Elasticsearch schema evolution library
A simple and lightweight migration tool for Elasticsearch database that's based on Axel Fontaine's Flyway project. Elasticsearch Migration works just like Flyway but using yaml files for describing changessets.
<dependency>
<groupId>com.hubrick.lib</groupId>
<artifactId>elasticsearch-migration</artifactId>
<version>1.0.5</version>
</dependency>
These indexes are created on the first run and are there too keep track of the migrations.
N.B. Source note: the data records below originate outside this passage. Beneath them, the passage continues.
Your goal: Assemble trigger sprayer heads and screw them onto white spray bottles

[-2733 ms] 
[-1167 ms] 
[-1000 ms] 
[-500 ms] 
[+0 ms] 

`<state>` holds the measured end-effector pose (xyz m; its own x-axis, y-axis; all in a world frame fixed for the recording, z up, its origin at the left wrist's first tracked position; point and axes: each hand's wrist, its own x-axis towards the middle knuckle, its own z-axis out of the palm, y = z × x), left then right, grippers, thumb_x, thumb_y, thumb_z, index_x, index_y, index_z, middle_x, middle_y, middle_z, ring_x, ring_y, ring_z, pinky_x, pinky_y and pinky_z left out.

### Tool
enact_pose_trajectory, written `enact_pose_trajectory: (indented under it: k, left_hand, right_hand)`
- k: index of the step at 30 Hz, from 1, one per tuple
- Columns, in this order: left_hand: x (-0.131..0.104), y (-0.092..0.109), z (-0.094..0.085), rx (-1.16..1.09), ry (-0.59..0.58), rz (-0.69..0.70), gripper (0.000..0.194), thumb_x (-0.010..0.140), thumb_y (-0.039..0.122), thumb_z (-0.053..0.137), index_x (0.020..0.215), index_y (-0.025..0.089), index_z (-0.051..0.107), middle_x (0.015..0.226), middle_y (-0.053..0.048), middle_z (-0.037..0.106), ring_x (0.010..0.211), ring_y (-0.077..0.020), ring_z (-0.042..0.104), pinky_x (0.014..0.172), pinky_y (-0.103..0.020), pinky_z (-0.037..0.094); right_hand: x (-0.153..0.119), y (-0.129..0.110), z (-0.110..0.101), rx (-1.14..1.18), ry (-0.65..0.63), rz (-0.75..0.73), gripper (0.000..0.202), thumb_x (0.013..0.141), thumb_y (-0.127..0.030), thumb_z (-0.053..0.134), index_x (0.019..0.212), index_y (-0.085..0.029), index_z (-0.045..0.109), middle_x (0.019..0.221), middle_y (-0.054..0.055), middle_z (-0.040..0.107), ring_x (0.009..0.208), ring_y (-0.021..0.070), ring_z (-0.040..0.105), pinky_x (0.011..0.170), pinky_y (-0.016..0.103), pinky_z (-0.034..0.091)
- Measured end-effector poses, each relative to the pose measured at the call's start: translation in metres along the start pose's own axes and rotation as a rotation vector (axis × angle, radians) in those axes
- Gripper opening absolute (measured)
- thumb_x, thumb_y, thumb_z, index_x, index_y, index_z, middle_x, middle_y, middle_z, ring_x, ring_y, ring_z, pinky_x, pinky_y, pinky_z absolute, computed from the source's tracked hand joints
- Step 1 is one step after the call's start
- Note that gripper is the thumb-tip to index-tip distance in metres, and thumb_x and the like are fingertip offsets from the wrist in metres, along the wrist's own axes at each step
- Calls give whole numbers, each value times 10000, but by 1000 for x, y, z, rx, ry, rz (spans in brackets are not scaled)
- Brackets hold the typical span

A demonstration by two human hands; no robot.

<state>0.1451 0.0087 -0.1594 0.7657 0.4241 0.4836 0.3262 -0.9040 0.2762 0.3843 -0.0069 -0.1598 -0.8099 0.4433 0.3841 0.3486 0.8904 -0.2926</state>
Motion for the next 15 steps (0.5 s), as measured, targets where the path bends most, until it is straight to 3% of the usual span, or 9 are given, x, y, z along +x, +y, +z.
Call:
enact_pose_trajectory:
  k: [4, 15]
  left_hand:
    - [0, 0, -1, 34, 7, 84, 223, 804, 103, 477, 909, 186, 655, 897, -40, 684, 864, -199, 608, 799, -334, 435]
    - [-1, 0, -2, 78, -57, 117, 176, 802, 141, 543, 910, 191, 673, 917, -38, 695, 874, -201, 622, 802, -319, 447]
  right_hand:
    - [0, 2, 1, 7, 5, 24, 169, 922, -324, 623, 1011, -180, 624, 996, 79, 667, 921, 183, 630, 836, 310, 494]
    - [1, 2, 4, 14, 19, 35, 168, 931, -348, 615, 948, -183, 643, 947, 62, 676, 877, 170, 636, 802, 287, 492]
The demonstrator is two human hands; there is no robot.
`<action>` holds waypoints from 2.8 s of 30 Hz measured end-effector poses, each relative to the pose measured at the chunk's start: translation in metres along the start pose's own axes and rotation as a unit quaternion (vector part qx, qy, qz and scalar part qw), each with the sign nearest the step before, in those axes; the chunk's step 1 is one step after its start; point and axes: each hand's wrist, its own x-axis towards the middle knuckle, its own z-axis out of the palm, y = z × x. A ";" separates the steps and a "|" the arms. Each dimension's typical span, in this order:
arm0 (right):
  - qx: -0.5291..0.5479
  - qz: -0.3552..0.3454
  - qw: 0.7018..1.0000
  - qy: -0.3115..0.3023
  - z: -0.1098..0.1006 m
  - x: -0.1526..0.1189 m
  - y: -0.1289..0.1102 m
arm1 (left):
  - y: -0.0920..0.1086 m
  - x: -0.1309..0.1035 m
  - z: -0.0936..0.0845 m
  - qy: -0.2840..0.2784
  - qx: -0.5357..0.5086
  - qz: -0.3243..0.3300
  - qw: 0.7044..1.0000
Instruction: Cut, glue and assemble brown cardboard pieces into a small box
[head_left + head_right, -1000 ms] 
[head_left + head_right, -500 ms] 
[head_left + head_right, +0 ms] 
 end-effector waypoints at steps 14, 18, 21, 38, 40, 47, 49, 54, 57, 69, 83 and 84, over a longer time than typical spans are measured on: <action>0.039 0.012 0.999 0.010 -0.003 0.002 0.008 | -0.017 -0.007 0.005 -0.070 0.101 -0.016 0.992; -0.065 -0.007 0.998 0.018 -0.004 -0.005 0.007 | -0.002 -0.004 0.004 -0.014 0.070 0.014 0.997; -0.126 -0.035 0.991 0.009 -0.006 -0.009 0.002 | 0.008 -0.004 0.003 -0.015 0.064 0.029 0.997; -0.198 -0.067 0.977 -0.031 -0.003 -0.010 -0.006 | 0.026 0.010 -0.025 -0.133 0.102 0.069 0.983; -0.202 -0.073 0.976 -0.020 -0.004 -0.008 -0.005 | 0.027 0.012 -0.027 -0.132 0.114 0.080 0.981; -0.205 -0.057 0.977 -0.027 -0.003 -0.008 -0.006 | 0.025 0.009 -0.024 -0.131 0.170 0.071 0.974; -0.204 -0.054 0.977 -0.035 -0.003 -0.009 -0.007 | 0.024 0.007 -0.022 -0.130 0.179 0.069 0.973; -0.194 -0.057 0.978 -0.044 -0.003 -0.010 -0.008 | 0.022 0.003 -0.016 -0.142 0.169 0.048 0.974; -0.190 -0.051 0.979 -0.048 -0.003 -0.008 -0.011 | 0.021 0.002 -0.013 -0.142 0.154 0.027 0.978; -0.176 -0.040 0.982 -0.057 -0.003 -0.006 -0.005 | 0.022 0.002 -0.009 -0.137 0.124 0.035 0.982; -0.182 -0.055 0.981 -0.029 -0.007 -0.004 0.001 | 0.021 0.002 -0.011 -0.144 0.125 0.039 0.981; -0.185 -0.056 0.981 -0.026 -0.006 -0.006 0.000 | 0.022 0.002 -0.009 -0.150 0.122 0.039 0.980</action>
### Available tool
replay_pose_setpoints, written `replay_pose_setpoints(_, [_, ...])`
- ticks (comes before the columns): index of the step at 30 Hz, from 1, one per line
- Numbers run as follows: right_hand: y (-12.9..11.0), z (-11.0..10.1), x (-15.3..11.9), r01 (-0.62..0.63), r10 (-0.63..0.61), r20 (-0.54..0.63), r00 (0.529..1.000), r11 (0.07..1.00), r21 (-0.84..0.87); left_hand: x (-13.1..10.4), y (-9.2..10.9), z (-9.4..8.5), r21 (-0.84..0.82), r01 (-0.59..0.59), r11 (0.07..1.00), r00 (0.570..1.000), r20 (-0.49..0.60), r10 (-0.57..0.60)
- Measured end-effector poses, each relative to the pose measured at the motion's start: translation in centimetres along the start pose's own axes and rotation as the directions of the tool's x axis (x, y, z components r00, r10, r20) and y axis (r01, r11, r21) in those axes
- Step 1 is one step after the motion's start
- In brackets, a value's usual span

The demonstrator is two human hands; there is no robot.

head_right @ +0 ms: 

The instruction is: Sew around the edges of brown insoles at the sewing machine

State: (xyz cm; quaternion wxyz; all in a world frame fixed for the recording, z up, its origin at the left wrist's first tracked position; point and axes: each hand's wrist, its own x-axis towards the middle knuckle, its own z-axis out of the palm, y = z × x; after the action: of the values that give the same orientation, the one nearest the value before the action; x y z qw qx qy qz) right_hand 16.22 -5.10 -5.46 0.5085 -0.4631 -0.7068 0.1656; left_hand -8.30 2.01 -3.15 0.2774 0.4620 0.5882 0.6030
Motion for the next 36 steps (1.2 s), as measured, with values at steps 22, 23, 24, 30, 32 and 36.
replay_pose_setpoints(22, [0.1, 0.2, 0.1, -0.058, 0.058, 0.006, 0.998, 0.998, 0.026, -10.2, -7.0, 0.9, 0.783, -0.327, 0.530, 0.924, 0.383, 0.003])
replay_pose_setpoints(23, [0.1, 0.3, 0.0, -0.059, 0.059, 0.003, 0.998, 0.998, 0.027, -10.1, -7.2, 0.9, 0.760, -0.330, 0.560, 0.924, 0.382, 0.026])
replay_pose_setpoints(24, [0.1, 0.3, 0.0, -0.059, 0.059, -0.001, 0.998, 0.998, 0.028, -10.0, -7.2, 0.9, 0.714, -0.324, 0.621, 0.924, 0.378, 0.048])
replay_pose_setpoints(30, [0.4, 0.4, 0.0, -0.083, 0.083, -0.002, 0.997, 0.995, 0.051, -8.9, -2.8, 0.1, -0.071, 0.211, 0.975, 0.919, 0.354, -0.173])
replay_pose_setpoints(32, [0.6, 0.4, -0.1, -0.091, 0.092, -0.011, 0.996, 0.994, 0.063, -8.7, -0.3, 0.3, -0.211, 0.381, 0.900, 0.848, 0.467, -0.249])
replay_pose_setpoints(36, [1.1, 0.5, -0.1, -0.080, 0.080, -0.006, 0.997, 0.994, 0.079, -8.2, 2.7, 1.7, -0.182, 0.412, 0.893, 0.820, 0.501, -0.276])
Keeping track of the executed changesets. If a migration fails it will be transitioned to state 'FAILED' and the failureMessage field will contain the reason. The entry won't be removed and the changes applied to this point will stay in the cluster. There is no automatic rollback which means that the cleaneup has to be done manually.
{
"settings": {
"number_of_shards": 3
},
"mappings": {
"migration": {
"dynamic": "strict",
"_source": {
"enabled": true
},
"properties": {
"identifier": {
"type": "keyword",
"index": true
},
"version": {
"type": "keyword",
"index": true
},
"name": {
"type": "keyword",
"index": true
},
"sha256Checksum": {
"type": "keyword",
"index": true
},
"state": {
"type": "keyword",
"index": true
},
"failureMessage": {
"type": "text",
"index": true
},
"created": {
"type": "date",
"format": "date_time",
"index": true
}
}
}
}
}
Used to create a pessimistic lock during the migration so only one client makes changes at a time. In case the migration is aborted for any reason the lock won't be removed and has to be removed manually.
{
"settings": {
"number_of_shards": 3
},
"mappings": {
"lock": {
"dynamic": "strict",
"_source": {
"enabled": true
},
"properties": {
"created": {
"type": "date",
"format": "date_time",
"index": true
}
}
}
}
}
The changesets are defined with versioned yaml files (V{version}__{name}.yaml)(example: V1_0_0__singularity.yaml). The yaml files have to conform to this schema YAML Schema.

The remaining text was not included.